Working data –

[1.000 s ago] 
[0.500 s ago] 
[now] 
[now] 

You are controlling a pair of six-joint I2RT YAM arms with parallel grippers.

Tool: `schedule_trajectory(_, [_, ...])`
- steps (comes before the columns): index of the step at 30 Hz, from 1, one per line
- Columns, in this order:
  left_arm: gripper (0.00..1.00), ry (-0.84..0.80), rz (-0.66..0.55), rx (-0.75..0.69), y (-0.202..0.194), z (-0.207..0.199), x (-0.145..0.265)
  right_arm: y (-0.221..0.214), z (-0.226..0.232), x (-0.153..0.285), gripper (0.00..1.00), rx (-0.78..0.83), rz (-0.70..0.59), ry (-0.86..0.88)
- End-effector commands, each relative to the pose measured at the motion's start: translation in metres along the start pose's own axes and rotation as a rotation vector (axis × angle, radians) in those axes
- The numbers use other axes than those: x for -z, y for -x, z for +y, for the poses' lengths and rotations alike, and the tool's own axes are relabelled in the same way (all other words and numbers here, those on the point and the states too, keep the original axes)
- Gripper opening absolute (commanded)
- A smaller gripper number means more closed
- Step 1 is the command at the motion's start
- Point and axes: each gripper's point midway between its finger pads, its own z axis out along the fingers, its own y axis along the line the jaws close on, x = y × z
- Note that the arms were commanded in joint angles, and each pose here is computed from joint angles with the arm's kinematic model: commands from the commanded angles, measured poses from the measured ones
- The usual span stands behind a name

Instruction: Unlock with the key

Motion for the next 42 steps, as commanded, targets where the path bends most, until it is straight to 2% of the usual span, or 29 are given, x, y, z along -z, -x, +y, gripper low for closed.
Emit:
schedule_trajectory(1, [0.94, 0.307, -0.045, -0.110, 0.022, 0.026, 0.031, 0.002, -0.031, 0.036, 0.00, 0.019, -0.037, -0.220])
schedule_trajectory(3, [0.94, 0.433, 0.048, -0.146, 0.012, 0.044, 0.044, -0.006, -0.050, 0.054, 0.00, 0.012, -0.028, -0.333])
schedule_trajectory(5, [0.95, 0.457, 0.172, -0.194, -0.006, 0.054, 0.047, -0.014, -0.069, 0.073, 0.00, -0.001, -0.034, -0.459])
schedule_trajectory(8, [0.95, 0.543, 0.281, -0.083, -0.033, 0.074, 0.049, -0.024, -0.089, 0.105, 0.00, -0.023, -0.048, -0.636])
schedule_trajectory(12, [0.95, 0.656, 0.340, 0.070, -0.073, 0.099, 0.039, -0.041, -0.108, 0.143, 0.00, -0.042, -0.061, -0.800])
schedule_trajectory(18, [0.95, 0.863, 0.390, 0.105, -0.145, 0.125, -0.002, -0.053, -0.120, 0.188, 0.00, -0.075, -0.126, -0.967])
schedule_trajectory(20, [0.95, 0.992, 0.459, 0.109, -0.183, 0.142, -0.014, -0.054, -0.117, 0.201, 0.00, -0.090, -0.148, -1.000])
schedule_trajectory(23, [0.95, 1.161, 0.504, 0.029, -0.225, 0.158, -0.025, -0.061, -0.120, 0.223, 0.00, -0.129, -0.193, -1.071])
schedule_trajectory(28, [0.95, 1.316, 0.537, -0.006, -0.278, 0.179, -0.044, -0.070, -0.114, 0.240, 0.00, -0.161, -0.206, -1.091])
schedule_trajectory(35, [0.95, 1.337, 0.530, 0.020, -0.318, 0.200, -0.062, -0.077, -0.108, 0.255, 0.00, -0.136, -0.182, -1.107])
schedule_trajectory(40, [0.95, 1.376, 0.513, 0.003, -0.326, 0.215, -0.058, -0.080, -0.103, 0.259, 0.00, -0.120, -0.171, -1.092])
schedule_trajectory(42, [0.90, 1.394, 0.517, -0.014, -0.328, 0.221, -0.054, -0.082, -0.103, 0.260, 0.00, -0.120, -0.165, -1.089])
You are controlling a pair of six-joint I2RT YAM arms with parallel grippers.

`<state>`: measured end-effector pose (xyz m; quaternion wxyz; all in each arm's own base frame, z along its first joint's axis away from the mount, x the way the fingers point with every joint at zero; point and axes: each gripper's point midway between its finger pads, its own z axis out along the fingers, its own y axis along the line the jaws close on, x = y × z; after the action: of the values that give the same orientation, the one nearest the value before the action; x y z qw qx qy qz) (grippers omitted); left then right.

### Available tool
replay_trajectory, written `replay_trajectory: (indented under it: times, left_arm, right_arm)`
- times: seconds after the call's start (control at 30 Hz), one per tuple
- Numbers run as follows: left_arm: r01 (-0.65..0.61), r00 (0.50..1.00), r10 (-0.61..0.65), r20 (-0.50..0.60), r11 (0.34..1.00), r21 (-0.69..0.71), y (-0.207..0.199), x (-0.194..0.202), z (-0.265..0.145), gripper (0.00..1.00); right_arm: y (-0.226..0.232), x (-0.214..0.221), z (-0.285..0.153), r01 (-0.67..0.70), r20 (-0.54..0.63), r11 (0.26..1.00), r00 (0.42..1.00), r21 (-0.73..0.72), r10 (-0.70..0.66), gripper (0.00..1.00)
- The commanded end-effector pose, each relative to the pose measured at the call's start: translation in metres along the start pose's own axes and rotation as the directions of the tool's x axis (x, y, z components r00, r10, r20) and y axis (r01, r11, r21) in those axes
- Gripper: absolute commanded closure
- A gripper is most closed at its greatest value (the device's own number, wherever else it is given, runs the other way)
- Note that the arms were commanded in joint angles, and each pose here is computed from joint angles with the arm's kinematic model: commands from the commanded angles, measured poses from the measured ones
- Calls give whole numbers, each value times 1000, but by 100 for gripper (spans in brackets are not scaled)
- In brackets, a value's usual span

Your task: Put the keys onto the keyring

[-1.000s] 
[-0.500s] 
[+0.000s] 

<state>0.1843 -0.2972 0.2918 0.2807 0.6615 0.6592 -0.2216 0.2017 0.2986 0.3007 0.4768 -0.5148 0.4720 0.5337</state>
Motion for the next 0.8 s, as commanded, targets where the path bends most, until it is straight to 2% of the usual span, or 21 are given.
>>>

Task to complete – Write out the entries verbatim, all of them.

Task result –
[1.000 s ago] 
[0.500 s ago] 
[now] 
[now] 

You are controlling a pair of six-joint I2RT YAM arms with parallel grippers.

Tool: `schedule_trajectory(_, [_, ...])`
- steps (comes before the columns): index of the step at 30 Hz, from 1, one per line
- Columns, in this order:
  left_arm: gripper (0.00..1.00), ry (-0.84..0.80), rz (-0.66..0.55), rx (-0.75..0.69), y (-0.202..0.194), z (-0.207..0.199), x (-0.145..0.265)
  right_arm: y (-0.221..0.214), z (-0.226..0.232), x (-0.153..0.285), gripper (0.00..1.00), rx (-0.78..0.83), rz (-0.70..0.59), ry (-0.86..0.88)
- End-effector commands, each relative to the pose measured at the motion's start: translation in metres along the start pose's own axes and rotation as a rotation vector (axis × angle, radians) in those axes
- The numbers use other axes than those: x for -z, y for -x, z for +y, for the poses' lengths and rotations alike, and the tool's own axes are relabelled in the same way (all other words and numbers here, those on the point and the states too, keep the original axes)
- Gripper opening absolute (commanded)
- A smaller gripper number means more closed
- Step 1 is the command at the motion's start
- Point and axes: each gripper's point midway between its finger pads, its own z axis out along the fingers, its own y axis along the line the jaws close on, x = y × z
- Note that the arms were commanded in joint angles, and each pose here is computed from joint angles with the arm's kinematic model: commands from the commanded angles, measured poses from the measured ones
- The usual span stands behind a name

Instruction: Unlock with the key

Motion for the next 42 steps, as commanded, targets where the path bends most, until it is straight to 2% of the usual span, or 29 are given, x, y, z along -z, -x, +y, gripper low for closed.
Emit:
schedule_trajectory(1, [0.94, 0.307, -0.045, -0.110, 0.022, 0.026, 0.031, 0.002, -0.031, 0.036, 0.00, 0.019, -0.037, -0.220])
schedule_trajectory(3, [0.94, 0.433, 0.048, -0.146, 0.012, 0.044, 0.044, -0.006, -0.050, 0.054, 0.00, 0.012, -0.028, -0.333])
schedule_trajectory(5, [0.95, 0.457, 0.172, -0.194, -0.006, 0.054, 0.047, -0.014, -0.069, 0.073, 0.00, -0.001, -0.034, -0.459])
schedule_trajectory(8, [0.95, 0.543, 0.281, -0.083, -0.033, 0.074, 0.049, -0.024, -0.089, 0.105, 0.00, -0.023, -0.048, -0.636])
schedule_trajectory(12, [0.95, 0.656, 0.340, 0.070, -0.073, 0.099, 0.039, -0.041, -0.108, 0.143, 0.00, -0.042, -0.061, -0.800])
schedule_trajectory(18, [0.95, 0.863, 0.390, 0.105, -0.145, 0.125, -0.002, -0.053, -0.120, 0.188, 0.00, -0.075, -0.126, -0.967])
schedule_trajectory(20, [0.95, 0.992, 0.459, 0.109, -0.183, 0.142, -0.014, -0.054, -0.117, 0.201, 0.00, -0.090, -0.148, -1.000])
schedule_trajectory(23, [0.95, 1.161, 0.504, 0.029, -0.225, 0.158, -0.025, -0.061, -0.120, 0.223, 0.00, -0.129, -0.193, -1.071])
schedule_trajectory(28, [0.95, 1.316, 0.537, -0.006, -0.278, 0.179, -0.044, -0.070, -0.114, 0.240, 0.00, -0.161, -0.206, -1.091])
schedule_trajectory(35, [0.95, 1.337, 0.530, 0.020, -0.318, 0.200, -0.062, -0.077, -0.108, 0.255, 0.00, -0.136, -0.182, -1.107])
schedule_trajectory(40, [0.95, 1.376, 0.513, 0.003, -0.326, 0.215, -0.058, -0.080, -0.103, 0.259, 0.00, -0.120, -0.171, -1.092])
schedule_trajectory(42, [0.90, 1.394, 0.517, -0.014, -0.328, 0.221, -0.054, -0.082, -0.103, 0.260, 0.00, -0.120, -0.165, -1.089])
You are controlling a pair of six-joint I2RT YAM arms with parallel grippers.

`<state>`: measured end-effector pose (xyz m; quaternion wxyz; all in each arm's own base frame, z along its first joint's axis away from the mount, x the way the fingers point with every joint at zero; point and axes: each gripper's point midway between its finger pads, its own z axis out along the fingers, its own y axis along the line the jaws close on, x = y × z; after the action: of the values that give the same orientation, the one nearest the value before the action; x y z qw qx qy qz) (grippers omitted); left then right.

### Available tool
replay_trajectory, written `replay_trajectory: (indented under it: times, left_arm, right_arm)`
- times: seconds after the call's start (control at 30 Hz), one per tuple
- Numbers run as follows: left_arm: r01 (-0.65..0.61), r00 (0.50..1.00), r10 (-0.61..0.65), r20 (-0.50..0.60), r11 (0.34..1.00), r21 (-0.69..0.71), y (-0.207..0.199), x (-0.194..0.202), z (-0.265..0.145), gripper (0.00..1.00); right_arm: y (-0.226..0.232), x (-0.214..0.221), z (-0.285..0.153), r01 (-0.67..0.70), r20 (-0.54..0.63), r11 (0.26..1.00), r00 (0.42..1.00), r21 (-0.73..0.72), r10 (-0.70..0.66), gripper (0.00..1.00)
- The commanded end-effector pose, each relative to the pose measured at the call's start: translation in metres along the start pose's own axes and rotation as the directions of the tool's x axis (x, y, z components r00, r10, r20) and y axis (r01, r11, r21) in those axes
- Gripper: absolute commanded closure
- A gripper is most closed at its greatest value (the device's own number, wherever else it is given, runs the other way)
- Note that the arms were commanded in joint angles, and each pose here is computed from joint angles with the arm's kinematic model: commands from the commanded angles, measured poses from the measured ones
- Calls give whole numbers, each value times 1000, but by 100 for gripper (spans in brackets are not scaled)
- In brackets, a value's usual span

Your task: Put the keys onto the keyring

[-1.000s] 
[-0.500s] 
[+0.000s] 

<state>0.1843 -0.2972 0.2918 0.2807 0.6615 0.6592 -0.2216 0.2017 0.2986 0.3007 0.4768 -0.5148 0.4720 0.5337</state>
Motion for the next 0.8 s, as commanded, targets where the path bends most, until it is straight to 2% of the usual span, or 21 are given.
>>>

For this exercise, nothing further remains to be done.